Molecular Basis and Natural History of Medullary Thyroid Cancer: It is (Almost) All in the RET

Medullary thyroid cancer (MTC) is a rare disease, which can be either sporadic (roughly 75% of cases) or genetically determined (multiple endocrine neoplasia type 2, due to REarranged during Transfection RET germline mutations, 25% of cases). Interestingly, RET pathogenic variants (mainly M918T) have also been reported in aggressive forms of sporadic MTC, suggesting the importance of RET signalling pathways in the pathogenesis of MTC. The initial theory of RET codon-related MTC aggressiveness has been recently questioned by studies suggesting that this would only define the age at disease onset rather than the aggressiveness of MTC. Other factors might however impact the natural history of the disease, such as RET polymorphisms, epigenetic factors, environmental factors, MET (mesenchymal-epithelial transition) alterations, or even other genetic alterations such as RAS family (HRAS, KRAS, NRAS) genetic alterations.

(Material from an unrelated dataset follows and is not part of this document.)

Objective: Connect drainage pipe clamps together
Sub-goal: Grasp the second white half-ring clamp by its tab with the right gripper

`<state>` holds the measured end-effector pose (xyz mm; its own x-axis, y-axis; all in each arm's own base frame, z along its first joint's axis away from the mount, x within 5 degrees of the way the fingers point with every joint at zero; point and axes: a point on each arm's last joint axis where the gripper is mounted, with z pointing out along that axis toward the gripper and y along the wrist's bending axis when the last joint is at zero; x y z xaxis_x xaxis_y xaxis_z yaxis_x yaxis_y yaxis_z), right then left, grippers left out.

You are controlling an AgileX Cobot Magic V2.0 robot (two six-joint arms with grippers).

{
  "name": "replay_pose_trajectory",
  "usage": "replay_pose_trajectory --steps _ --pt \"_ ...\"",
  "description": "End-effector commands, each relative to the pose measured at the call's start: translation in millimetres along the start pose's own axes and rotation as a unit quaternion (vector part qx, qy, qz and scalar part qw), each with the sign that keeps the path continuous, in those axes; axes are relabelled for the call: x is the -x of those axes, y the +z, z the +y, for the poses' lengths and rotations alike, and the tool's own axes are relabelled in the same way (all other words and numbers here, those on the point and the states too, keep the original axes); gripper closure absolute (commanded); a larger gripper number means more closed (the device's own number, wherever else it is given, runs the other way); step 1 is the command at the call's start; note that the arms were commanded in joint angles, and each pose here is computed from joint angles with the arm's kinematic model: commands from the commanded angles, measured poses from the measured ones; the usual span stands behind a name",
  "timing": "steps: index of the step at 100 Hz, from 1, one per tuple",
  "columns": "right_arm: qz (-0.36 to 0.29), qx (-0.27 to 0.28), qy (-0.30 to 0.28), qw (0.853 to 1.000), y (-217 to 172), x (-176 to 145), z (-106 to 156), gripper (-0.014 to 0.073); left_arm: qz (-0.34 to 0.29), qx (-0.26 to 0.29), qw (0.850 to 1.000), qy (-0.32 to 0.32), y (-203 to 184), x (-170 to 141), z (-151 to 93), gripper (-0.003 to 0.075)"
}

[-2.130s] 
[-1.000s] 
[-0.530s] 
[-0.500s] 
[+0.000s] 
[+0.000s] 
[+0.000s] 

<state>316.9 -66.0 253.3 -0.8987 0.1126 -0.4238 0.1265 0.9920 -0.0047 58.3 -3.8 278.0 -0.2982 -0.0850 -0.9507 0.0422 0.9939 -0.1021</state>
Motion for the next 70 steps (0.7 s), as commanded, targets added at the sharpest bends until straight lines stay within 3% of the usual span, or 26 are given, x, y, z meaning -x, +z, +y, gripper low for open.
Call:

This review will detail the molecular bases of MTC, focusing on RET pathways, and the potential mechanisms that explain the phenotypic intra- and interfamilial heterogeneity.

Automated summary

Medullary thyroid cancer (MTC) is a rare disease that can be sporadic or genetically determined. The significance of RET signaling pathways in the pathogenesis of MTC is suggested by the presence of RET pathogenic variants in aggressive forms of both sporadic and genetically determined MTC. However, the relationship between RET codon-related MTC aggressiveness is still debated, and other factors such as RET polymorphisms, epigenetic factors, environmental factors, MET alterations, and RAS family genetic alterations may also impact the progression of the disease.